GroupBy produces a set of logical streams, one for each value of a key.
GroupBy(Stream[T], T => K) => GroupedStream[T, K]
Milan has several time-windowing operations which logically are syntactic sugar for the following operation:
TimeWindow(Stream[T], T => Set[W]) => WindowedStream[T, W]
where W is the type of a window identifier, and all records that map to the same window identifier instance are placed in the same window. The differences between TimeWindow and the GroupBy operation are:
- Records can fall into multiple time windows, but only one group.
- Assuming time moves (eventually) forward for the application, a given time window can eventually be considered "closed" and any resources associated with that window freed.
- Time windows have an Apply operation that can apply a user function to the entire window contents, whereas groups can only be processed as streams.

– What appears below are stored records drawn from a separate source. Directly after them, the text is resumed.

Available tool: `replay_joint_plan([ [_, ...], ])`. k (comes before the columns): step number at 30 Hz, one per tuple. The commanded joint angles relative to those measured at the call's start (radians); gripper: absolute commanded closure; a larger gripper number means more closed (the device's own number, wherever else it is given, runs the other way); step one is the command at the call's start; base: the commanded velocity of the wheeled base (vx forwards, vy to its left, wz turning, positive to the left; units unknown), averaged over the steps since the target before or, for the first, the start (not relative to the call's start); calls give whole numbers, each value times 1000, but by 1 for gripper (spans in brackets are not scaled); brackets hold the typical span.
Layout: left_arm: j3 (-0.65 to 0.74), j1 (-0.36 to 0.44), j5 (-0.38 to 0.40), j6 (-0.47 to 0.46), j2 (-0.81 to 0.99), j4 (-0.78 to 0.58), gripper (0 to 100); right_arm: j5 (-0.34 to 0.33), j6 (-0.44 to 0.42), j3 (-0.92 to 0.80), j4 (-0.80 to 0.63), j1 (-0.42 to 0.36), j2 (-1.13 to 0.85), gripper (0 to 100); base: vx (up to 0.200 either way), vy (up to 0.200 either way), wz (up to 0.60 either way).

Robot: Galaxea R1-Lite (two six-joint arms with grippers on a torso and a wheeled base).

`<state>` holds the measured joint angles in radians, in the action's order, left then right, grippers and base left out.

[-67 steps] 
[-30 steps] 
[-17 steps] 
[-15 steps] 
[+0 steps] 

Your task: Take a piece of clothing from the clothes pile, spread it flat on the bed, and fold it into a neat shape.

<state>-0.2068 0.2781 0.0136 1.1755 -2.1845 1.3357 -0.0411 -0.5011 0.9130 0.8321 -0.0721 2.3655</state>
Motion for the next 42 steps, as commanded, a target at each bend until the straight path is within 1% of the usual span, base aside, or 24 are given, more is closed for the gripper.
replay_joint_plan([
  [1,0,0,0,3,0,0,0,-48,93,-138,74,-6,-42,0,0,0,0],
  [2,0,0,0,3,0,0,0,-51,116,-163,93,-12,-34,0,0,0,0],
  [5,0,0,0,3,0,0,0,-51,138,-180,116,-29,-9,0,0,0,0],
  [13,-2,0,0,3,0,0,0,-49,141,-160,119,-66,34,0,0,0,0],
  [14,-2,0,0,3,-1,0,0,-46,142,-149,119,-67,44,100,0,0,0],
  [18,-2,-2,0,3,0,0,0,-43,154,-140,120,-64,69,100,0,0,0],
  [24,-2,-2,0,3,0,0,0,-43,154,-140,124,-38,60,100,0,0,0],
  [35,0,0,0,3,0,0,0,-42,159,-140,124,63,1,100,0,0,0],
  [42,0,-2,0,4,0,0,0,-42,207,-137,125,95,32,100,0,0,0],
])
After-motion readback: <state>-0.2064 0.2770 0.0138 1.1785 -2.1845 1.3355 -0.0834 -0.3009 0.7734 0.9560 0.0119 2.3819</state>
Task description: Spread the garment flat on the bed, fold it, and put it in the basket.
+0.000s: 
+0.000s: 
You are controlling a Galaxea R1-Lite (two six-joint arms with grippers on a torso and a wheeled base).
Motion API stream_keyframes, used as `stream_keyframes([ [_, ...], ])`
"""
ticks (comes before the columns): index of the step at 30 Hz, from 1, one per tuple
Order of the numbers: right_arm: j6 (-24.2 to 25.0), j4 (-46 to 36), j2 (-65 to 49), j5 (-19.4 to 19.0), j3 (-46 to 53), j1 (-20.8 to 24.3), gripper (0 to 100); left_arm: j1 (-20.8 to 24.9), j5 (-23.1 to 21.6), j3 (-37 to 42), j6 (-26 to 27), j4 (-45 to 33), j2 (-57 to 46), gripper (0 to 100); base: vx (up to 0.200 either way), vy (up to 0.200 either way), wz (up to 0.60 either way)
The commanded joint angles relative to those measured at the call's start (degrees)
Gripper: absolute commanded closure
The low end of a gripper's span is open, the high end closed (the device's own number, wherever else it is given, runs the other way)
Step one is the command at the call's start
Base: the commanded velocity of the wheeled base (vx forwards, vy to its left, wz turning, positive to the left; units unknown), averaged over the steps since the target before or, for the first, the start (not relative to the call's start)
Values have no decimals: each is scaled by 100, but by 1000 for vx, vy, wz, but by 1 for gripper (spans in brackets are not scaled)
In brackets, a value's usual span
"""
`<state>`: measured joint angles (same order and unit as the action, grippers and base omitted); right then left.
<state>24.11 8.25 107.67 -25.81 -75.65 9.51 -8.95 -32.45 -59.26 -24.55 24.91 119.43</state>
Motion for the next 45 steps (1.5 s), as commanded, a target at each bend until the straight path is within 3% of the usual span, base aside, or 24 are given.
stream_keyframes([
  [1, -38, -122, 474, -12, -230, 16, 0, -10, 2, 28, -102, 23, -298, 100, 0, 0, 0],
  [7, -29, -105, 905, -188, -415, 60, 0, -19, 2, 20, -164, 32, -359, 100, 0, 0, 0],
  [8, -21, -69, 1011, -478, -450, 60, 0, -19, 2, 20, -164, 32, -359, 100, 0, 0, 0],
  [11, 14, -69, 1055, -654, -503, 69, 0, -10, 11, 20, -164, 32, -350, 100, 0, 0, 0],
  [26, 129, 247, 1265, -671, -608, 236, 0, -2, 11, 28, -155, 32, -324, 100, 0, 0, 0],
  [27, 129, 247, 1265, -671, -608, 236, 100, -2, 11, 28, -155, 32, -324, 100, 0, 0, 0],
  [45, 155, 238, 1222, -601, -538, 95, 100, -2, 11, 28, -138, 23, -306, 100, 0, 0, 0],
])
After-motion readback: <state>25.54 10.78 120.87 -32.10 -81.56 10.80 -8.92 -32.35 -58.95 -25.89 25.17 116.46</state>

Users of the language don't see the general TimeWindow
construct above, instead they have two operations, one for constructing sliding windows and another for tumbling windows (which are just a special case of sliding windows).
Sliding windows are defined using:
SlidingWindow(Stream[T], T => Time, size: Duration, slide: Duration, offset: Duration) => WindowedStream[T, TimeStamp]
T => TimeStamp
maps stream records to time stamp values so their window assignments can be computed.
The size
, slide
, and offset
parameters define the windowing behavior: size
is the length of a window, slide
is the distance between windows, and offset
allows one to shift windows in time.
Milan has a number of different types of join operations.

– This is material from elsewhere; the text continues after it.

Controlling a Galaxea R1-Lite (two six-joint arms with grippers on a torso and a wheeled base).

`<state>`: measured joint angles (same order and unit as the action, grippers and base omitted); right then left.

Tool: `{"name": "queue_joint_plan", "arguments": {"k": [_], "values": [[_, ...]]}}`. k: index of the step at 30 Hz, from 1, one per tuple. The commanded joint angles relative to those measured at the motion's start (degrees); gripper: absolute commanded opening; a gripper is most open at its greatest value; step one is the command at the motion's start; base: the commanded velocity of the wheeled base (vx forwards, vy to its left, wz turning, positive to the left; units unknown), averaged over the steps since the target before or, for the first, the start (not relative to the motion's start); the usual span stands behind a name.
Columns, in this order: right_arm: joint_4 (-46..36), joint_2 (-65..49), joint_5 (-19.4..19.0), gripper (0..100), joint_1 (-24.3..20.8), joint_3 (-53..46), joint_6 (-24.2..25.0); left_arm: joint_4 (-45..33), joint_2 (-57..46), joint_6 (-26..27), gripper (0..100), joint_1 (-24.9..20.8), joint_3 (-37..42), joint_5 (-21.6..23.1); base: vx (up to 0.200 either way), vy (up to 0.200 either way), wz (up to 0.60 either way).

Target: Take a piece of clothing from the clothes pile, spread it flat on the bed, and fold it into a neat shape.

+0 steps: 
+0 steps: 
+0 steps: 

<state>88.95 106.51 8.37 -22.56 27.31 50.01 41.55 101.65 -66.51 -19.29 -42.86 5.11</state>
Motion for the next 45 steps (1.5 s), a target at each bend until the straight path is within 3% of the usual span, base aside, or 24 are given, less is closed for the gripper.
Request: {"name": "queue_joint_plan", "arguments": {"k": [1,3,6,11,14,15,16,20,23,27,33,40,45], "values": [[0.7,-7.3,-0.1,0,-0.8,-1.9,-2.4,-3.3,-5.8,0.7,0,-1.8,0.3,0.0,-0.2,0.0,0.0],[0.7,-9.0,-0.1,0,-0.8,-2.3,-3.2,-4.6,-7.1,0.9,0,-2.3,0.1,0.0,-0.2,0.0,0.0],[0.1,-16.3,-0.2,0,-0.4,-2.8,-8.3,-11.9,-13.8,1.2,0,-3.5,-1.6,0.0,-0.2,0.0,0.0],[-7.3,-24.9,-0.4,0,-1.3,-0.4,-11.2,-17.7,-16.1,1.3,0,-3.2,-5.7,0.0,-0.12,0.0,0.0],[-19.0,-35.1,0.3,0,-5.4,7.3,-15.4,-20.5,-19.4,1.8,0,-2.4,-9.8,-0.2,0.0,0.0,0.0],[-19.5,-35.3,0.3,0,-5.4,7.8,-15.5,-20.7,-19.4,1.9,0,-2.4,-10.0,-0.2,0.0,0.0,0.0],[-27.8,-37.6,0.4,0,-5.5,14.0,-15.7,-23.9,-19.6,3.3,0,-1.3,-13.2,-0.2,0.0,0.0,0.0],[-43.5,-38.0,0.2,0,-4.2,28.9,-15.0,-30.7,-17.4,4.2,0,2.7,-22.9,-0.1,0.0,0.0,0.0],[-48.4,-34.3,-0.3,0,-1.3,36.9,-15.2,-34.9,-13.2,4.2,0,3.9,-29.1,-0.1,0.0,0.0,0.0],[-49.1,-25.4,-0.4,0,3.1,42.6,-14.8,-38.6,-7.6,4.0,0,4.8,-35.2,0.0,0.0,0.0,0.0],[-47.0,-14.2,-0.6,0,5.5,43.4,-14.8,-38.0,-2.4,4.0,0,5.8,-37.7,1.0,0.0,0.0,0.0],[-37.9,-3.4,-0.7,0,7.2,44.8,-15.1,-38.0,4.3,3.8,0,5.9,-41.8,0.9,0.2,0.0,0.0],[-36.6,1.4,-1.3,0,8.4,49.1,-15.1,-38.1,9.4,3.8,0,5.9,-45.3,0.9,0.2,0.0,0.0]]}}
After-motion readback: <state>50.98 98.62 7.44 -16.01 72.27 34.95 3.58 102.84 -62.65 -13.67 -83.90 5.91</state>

LeftJoin(Stream[T], Stream[U], (T, U) => Boolean) => JoinedStream[T, U]
LeftJoin takes two streams and a join condition.
When a record arrives on the left stream - Stream[T]
- is is paired with the most recent record from the right stream that satisfies the join condition.
These paired records are then available in the resulting joined stream, which can be further processed using a Map operation.
Caveat: in the current implementation, if a record arrives on the left stream and no matching record is found on the right stream, a joined record is produced with the right value as null. This should probably be explicitly expressed as an Option in the output rather than using nulls.
FullJoin(Stream[T], Stream[U], (T, U) => Boolean) => JoinedStream[T, U]
FullJoin is like LeftJoin, except the logic is applied symmetrically when a record arrives on either stream.
Similar to LeftJoin, if no matching record is found on the other stream then the resulting joined record will have null for that value.
LeftInnerJoin(Stream[T], Stream[U], (T, U) => Boolean) => JoinedStream[T, U]
Like a LeftJoin except that records arriving on the left stream will wait for a matching record from the right stream before being passed to the output.
The Map operation on a Stream is straightforward:
Map(Stream[T], T => O) => Stream[O]
Map on a grouped stream applies a function to every grouping, where each grouping is represented as a tuple of a key and a stream of the records with that key. Anything that can be done to a stream can be done inside the map function of a grouped stream, and the key can be referenced as a scalar value in the computation. Note that the Map operation on a grouped stream preserves the group key.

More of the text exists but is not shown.